В кассе аэропорта мне удалось купить билет на сегодняшний рейс. Правда самолет отлетает в семь вечера, так что я приготовился к томительному ожиданию. В подарочном пакете лежал плюшевый медведь и смотрел на меня грустными глазами-пуговками. Он то ли грустил, то ли осуждал меня. А может, и то и другое вместе. Я глубоко вздохнул, и, запихнув медведя подальше в пакет, уставился перед собой. Я смотрел в одну точку, но ничего не видел. Я просто предавался размышлениям и далеким воспоминаниям. Ведь наши воспоминания могут многому нас научить, если смотреть в них по-новому…
Но чему научился я? Какой урок извлек из того, что мне выпало пережить?
В голове мелькнула еще одна картинка-воспоминание. Вот мы в компании моих друзей, отмечаем мой день рождения. Мы играем в какую-то игру. Девочка, по имени Лида, вытаскивает записку и читает написанное вслух. Все смеются, и мы с Нюткой громче всех. Лида что-то оскорблено говорит, и мы с Аней, переглянувшись, смеемся еще громче. Я не всегда ненавидел ее.
А еще, я никогда никому не говорил, что не люблю Аньку, ну, кроме мамы, конечно.
Тем не менее, мой эгоизм не позволял мне простить ее и принять. Я был уверен, что так будет всегда. Я был убежден, что имею больше прав на любовь и внимание родителей. Ну, а теперь оказывается, что я и вовсе не являюсь сыном своего отца, который любил меня и воспитывал наравне с родной дочерью.
Сколько раз я обижал и унижал Аню! Сколько гадостей наговорил ей, сколько дров наломал! А теперь она воспитывает моего сына, и, я уверен, любит его, как родного. Он растет, так же как и я, когда-то, уверенный в том, что родители души не чают в нем. Смею ли я врываться в его жизнь и калечить, уродовать его убеждение? Нет. Я просто обязан наступить на горло своим желаниям, и хоть раз в жизни поступить, так как нужно, а не так, как хочется мне.
Аня, Анечка, Анюта… Прости меня за все, ну, и за то, что сбежал с твоего дня рождения. Но я люблю тебя, люблю, моя маленькая сестренка. Надеюсь, ты меня поймешь, и простишь. Конечно, простишь. Всегда прощала. Такое уж у тебя доброе сердце.
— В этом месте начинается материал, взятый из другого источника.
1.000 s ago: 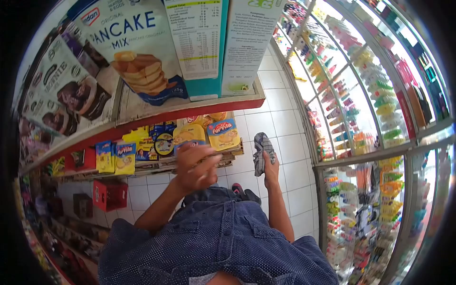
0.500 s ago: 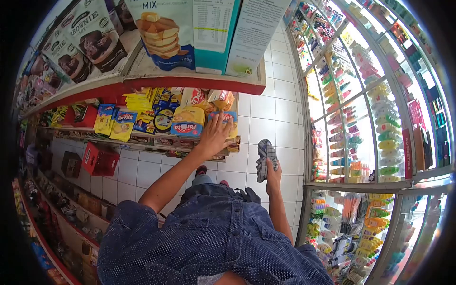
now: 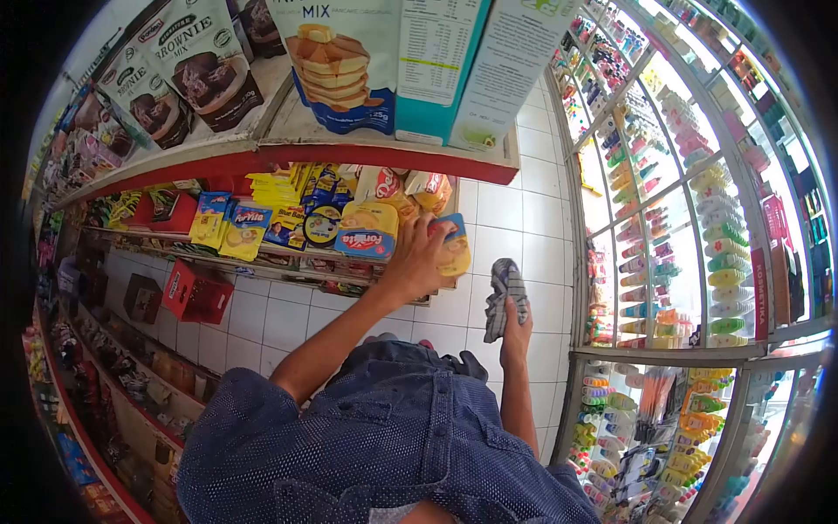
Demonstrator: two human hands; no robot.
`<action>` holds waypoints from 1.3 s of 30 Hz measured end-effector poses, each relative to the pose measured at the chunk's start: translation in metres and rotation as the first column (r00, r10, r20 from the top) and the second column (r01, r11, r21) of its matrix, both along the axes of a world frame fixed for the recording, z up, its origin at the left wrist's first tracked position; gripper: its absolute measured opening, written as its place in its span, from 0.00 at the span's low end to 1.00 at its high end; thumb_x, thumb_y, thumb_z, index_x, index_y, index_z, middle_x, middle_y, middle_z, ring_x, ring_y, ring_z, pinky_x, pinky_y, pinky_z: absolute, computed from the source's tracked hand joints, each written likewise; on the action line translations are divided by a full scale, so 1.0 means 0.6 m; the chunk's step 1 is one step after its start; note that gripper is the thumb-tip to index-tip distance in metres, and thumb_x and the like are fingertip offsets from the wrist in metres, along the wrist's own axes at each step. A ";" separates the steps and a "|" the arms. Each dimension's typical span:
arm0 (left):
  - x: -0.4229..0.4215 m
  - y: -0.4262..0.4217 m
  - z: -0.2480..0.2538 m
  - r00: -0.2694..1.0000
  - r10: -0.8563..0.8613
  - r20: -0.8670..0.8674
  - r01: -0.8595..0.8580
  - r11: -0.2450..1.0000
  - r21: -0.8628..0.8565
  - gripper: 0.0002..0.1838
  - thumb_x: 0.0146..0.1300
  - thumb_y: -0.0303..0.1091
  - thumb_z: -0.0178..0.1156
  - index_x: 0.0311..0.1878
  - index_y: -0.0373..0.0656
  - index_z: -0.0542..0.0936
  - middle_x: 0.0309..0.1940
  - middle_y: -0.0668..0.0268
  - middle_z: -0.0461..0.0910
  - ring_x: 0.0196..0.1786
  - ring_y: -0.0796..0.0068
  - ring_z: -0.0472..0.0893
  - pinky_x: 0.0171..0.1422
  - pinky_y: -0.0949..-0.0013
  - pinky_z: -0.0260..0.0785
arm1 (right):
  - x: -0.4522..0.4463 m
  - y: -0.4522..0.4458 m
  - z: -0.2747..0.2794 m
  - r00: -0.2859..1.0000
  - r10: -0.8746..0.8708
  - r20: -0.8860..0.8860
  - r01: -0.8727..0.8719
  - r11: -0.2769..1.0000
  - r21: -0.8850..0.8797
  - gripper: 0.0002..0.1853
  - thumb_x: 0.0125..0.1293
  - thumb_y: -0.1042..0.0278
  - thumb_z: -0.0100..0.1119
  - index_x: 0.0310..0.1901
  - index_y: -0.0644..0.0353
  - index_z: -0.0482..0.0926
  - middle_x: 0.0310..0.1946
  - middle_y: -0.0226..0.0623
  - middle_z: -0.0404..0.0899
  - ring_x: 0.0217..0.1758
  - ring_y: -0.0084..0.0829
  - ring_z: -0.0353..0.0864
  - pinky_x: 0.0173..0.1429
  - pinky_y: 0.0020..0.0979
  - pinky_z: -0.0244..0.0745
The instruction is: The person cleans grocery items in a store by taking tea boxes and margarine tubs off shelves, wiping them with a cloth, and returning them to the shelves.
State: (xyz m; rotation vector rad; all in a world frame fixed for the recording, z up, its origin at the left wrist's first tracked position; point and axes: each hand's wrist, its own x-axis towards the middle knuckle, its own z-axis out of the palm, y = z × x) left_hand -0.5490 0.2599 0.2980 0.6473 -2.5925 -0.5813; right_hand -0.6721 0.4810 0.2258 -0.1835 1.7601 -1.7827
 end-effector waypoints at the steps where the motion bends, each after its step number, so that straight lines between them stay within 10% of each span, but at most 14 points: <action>1: 0.008 0.010 0.014 0.996 -0.002 -0.091 0.005 0.999 0.032 0.48 0.47 0.50 0.79 0.68 0.46 0.64 0.66 0.46 0.61 0.68 0.40 0.62 0.74 0.42 0.56 | 0.006 -0.006 0.022 0.999 -0.039 0.008 0.039 0.999 0.001 0.24 0.74 0.53 0.60 0.59 0.65 0.73 0.44 0.39 0.83 0.44 0.29 0.84 0.50 0.30 0.79; 3: 0.022 0.024 0.021 0.986 0.023 -0.165 -0.011 0.997 0.071 0.41 0.54 0.48 0.76 0.65 0.44 0.64 0.63 0.50 0.65 0.69 0.48 0.65 0.71 0.48 0.62 | 0.028 -0.023 0.052 0.993 -0.106 0.052 0.111 0.990 -0.090 0.27 0.74 0.53 0.59 0.64 0.65 0.70 0.50 0.42 0.81 0.47 0.30 0.83 0.53 0.31 0.79; 5: 0.030 0.023 -0.003 0.893 0.142 -0.426 0.292 0.537 0.791 0.37 0.62 0.46 0.72 0.67 0.44 0.63 0.60 0.56 0.69 0.65 0.59 0.70 0.69 0.55 0.66 | 0.076 -0.052 0.126 0.993 -0.016 -0.118 -0.010 0.978 -0.210 0.22 0.76 0.61 0.54 0.64 0.65 0.71 0.55 0.39 0.78 0.55 0.28 0.79 0.61 0.32 0.75; 9: 0.072 0.040 0.021 0.877 0.321 -0.357 0.402 -0.084 0.912 0.29 0.79 0.52 0.50 0.73 0.47 0.60 0.63 0.62 0.70 0.67 0.71 0.71 0.68 0.64 0.69 | 0.139 -0.125 0.206 0.617 0.203 -0.760 -0.286 0.958 0.024 0.25 0.70 0.73 0.54 0.68 0.65 0.67 0.66 0.51 0.73 0.68 0.36 0.73 0.73 0.37 0.65; 11: 0.093 0.029 0.050 0.903 0.224 -0.367 0.371 0.022 0.928 0.29 0.81 0.55 0.43 0.75 0.49 0.58 0.65 0.63 0.70 0.68 0.73 0.72 0.67 0.66 0.71 | 0.126 -0.153 0.200 0.786 0.184 -0.590 -0.241 0.970 -0.019 0.27 0.71 0.67 0.57 0.69 0.64 0.67 0.58 0.44 0.77 0.62 0.33 0.76 0.67 0.35 0.70; 14: 0.115 0.008 0.080 0.879 0.373 -0.296 0.402 -0.250 0.881 0.30 0.79 0.53 0.48 0.73 0.42 0.64 0.62 0.65 0.76 0.66 0.73 0.75 0.71 0.65 0.69 | 0.156 -0.173 0.229 0.935 0.150 -0.320 -0.162 0.987 -0.009 0.28 0.64 0.78 0.61 0.67 0.63 0.69 0.69 0.53 0.71 0.71 0.42 0.73 0.71 0.40 0.68; 17: 0.123 -0.007 0.058 0.826 0.351 -0.442 0.548 -0.315 0.775 0.30 0.78 0.52 0.49 0.74 0.43 0.64 0.63 0.65 0.75 0.65 0.73 0.76 0.70 0.64 0.70 | 0.185 -0.166 0.227 0.565 0.181 -0.805 -0.330 0.944 -0.020 0.30 0.60 0.78 0.66 0.65 0.63 0.72 0.70 0.56 0.69 0.74 0.52 0.69 0.74 0.43 0.65; 19: 0.131 0.010 0.067 0.879 0.234 -0.415 0.448 -0.109 0.887 0.29 0.78 0.53 0.48 0.73 0.44 0.65 0.63 0.66 0.75 0.66 0.74 0.76 0.71 0.63 0.69 | 0.185 -0.179 0.248 0.302 0.190 -0.934 -0.361 0.930 0.072 0.28 0.61 0.79 0.65 0.64 0.63 0.73 0.68 0.54 0.72 0.71 0.48 0.73 0.72 0.40 0.68; 20: 0.134 0.015 0.075 0.871 0.308 -0.383 0.454 -0.204 0.868 0.29 0.79 0.54 0.47 0.73 0.45 0.66 0.64 0.66 0.75 0.67 0.74 0.75 0.71 0.63 0.68 | 0.177 -0.186 0.244 0.298 0.185 -0.937 -0.353 0.933 0.071 0.28 0.61 0.79 0.65 0.64 0.63 0.73 0.68 0.54 0.72 0.71 0.48 0.73 0.72 0.40 0.68; 23: 0.144 0.007 0.089 0.882 0.385 -0.271 0.404 -0.327 0.854 0.29 0.80 0.57 0.43 0.73 0.47 0.67 0.66 0.67 0.74 0.69 0.73 0.74 0.74 0.63 0.65 | 0.162 -0.199 0.237 0.888 0.090 -0.451 -0.141 0.987 -0.081 0.25 0.63 0.81 0.62 0.63 0.63 0.74 0.62 0.52 0.78 0.63 0.37 0.80 0.65 0.34 0.74; 29: 0.165 -0.009 0.046 0.907 0.267 -0.327 0.389 -0.228 0.892 0.30 0.79 0.57 0.46 0.73 0.47 0.66 0.67 0.65 0.74 0.66 0.73 0.77 0.69 0.64 0.72 | 0.198 -0.186 0.241 0.264 0.153 -0.952 -0.395 0.918 0.038 0.27 0.55 0.78 0.68 0.59 0.62 0.78 0.64 0.56 0.76 0.68 0.53 0.76 0.72 0.41 0.68; 33: 0.163 0.002 0.094 0.946 0.266 -0.186 0.261 -0.282 0.923 0.28 0.79 0.54 0.47 0.73 0.47 0.65 0.65 0.64 0.75 0.65 0.71 0.78 0.68 0.62 0.73 | 0.154 -0.202 0.232 0.801 0.123 -0.586 -0.177 0.984 -0.035 0.17 0.61 0.74 0.63 0.53 0.65 0.78 0.40 0.44 0.84 0.42 0.30 0.84 0.50 0.29 0.78; 35: 0.169 -0.009 0.090 0.948 0.253 -0.193 0.262 -0.273 0.926 0.27 0.80 0.53 0.47 0.72 0.46 0.65 0.64 0.64 0.74 0.64 0.70 0.78 0.68 0.63 0.73 | 0.150 -0.192 0.258 0.866 0.215 -0.451 -0.189 0.977 0.103 0.16 0.61 0.74 0.66 0.51 0.63 0.79 0.48 0.51 0.83 0.52 0.45 0.85 0.54 0.37 0.78; 39: 0.168 -0.013 0.048 0.945 0.171 -0.279 0.286 -0.017 0.958 0.27 0.81 0.52 0.45 0.73 0.45 0.64 0.64 0.62 0.73 0.62 0.73 0.78 0.65 0.67 0.74 | 0.163 -0.178 0.252 0.487 0.165 -0.858 -0.316 0.949 0.003 0.18 0.59 0.74 0.68 0.51 0.65 0.79 0.48 0.50 0.82 0.51 0.47 0.85 0.54 0.36 0.78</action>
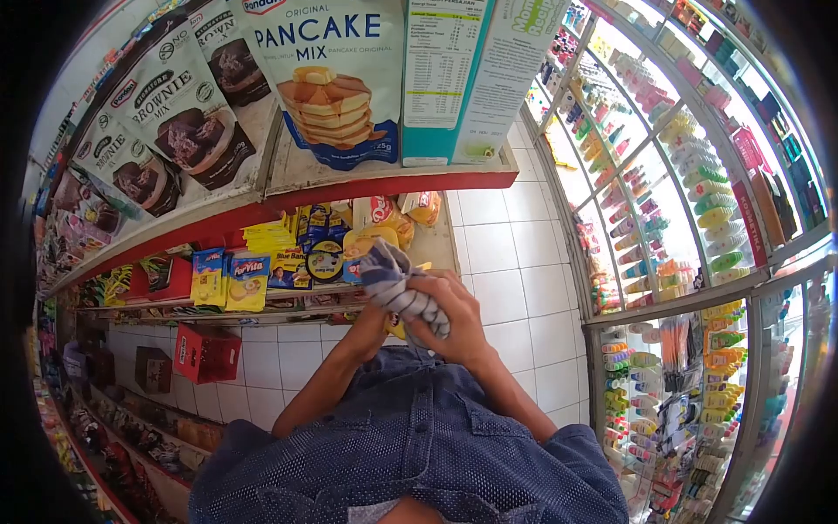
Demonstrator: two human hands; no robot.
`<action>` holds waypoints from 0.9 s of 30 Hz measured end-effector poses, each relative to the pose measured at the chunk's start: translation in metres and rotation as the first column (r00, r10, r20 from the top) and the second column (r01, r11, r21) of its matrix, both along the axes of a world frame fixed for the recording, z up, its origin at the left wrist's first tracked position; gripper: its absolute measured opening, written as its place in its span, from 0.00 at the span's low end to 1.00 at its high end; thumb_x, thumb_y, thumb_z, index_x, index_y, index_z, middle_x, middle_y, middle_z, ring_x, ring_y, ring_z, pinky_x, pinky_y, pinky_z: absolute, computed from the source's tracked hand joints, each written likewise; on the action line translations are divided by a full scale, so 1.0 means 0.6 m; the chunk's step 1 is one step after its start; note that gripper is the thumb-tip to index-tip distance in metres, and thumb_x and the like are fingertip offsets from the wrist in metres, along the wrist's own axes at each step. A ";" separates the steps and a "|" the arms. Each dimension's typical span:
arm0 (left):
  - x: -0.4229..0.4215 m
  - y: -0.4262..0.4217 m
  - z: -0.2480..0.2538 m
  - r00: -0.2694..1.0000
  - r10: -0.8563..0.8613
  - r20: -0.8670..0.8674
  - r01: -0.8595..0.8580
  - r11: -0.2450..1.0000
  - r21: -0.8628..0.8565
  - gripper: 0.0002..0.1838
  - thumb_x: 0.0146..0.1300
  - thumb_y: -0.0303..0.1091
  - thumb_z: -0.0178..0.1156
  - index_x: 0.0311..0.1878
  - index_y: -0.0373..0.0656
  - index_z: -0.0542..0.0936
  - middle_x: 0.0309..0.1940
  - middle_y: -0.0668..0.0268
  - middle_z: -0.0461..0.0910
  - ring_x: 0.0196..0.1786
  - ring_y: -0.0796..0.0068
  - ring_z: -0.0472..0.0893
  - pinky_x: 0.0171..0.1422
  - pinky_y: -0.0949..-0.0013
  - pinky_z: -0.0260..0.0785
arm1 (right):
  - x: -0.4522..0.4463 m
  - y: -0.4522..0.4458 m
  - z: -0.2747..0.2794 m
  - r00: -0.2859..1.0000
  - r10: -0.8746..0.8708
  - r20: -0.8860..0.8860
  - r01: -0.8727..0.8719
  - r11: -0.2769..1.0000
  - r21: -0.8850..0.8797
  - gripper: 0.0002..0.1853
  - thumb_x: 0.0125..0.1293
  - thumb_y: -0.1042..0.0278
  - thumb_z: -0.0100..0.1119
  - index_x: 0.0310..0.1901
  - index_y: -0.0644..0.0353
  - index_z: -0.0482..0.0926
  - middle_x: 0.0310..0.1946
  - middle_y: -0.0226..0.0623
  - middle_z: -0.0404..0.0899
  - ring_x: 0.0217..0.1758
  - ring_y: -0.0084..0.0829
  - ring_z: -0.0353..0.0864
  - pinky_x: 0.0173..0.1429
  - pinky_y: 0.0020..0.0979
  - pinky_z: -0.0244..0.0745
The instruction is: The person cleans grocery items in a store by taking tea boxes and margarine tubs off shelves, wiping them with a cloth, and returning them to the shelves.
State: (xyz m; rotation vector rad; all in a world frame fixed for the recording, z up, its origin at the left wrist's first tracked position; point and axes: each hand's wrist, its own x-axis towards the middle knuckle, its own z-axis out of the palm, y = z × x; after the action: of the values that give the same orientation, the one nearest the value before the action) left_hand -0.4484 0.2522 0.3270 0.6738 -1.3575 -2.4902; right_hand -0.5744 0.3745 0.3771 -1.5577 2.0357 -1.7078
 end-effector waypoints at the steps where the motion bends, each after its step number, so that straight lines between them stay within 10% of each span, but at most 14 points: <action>1: 0.002 0.004 -0.013 0.998 -0.012 0.065 0.020 0.993 -0.118 0.27 0.82 0.52 0.43 0.73 0.44 0.64 0.63 0.62 0.73 0.62 0.74 0.78 0.64 0.68 0.74 | -0.005 0.002 0.001 0.996 0.086 0.030 -0.086 0.996 0.008 0.18 0.59 0.73 0.68 0.51 0.65 0.79 0.47 0.49 0.82 0.51 0.44 0.85 0.54 0.35 0.78; 6: 0.015 -0.007 0.023 0.993 -0.046 -0.107 0.038 0.997 -0.068 0.27 0.82 0.50 0.41 0.74 0.42 0.63 0.64 0.62 0.73 0.63 0.74 0.76 0.65 0.70 0.71 | -0.018 0.002 0.007 0.884 -0.151 0.442 0.017 0.956 0.292 0.16 0.60 0.71 0.62 0.49 0.66 0.78 0.44 0.45 0.83 0.45 0.31 0.83 0.52 0.32 0.77; 9: 0.012 -0.006 0.023 1.000 -0.025 -0.012 0.024 0.995 -0.101 0.29 0.82 0.50 0.41 0.77 0.42 0.60 0.67 0.60 0.70 0.67 0.72 0.73 0.69 0.66 0.69 | 0.003 0.002 -0.007 1.000 0.022 0.017 -0.021 0.998 -0.051 0.22 0.50 0.76 0.69 0.50 0.63 0.80 0.47 0.47 0.82 0.51 0.44 0.85 0.55 0.35 0.78; 12: 0.015 -0.004 0.005 0.996 -0.083 0.042 0.091 0.959 -0.269 0.30 0.82 0.51 0.40 0.77 0.42 0.60 0.69 0.60 0.69 0.70 0.70 0.71 0.73 0.64 0.65 | 0.001 -0.003 0.020 0.991 0.131 -0.001 -0.131 0.991 -0.031 0.24 0.46 0.77 0.70 0.50 0.64 0.80 0.47 0.48 0.82 0.50 0.45 0.85 0.55 0.36 0.79; 17: 0.011 0.008 0.038 0.953 0.164 -0.256 -0.075 0.942 0.326 0.39 0.76 0.67 0.37 0.76 0.46 0.61 0.70 0.59 0.70 0.72 0.65 0.72 0.73 0.59 0.69 | 0.007 -0.010 -0.040 0.854 -0.027 0.520 0.080 0.994 -0.079 0.18 0.71 0.70 0.57 0.59 0.66 0.73 0.46 0.38 0.81 0.51 0.25 0.79 0.56 0.31 0.75; 24: -0.016 -0.015 0.066 0.920 0.371 -0.123 -0.322 0.898 0.301 0.36 0.77 0.65 0.41 0.72 0.45 0.66 0.63 0.63 0.76 0.65 0.69 0.77 0.69 0.62 0.71 | 0.038 -0.015 -0.026 0.894 -0.070 0.442 0.124 0.988 -0.094 0.26 0.67 0.71 0.62 0.64 0.66 0.67 0.51 0.40 0.79 0.56 0.28 0.77 0.61 0.31 0.73; 27: -0.009 -0.011 0.060 0.948 0.311 -0.071 -0.280 0.917 0.283 0.32 0.79 0.60 0.41 0.69 0.42 0.68 0.60 0.63 0.78 0.62 0.71 0.79 0.66 0.64 0.74 | 0.019 -0.011 0.001 0.712 -0.032 0.701 0.110 0.992 -0.066 0.25 0.64 0.74 0.66 0.61 0.65 0.69 0.50 0.38 0.79 0.55 0.26 0.78 0.60 0.30 0.75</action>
State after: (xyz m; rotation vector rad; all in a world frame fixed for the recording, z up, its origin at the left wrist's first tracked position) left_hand -0.4536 0.2458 0.3631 0.7164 -0.8119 -2.4396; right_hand -0.5630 0.3679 0.3776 -0.6438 1.6222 -2.0301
Громкий женский голос сообщил о том, что началась посадка на мой самолет, и я, все еще не отошедший от собственных размышлений, словно в трансе направился к самолету. Я не заметил, как толкнул высокого крупного мужчину, и от столкновения, пакет, что я держал в руке, упал на холодный мраморный пол. Черные глаза-пуговки грустно уставились куда-то в пустоту. Я поднял медведя, и воспоминания сегодняшних событий снова закружили в моей голове, мелькая картинками перед глазами. А в ушах стоял детский мальчишеский смех.
А еще мне вспоминалась ее счастливая улыбка, посвященная мужу. Как же она счастлива! И я тоже счастлив за нее. Счастлив! Но отчего же мне так нестерпимо больно?
Я уложил медведя в пакет и вышел на улицу. Моросил дождь, хотя еще днем стояла жара. Но, не смотря на это, я надел темные очки, чтобы скрыть слезы, упрямо наворачивающиеся на глазах.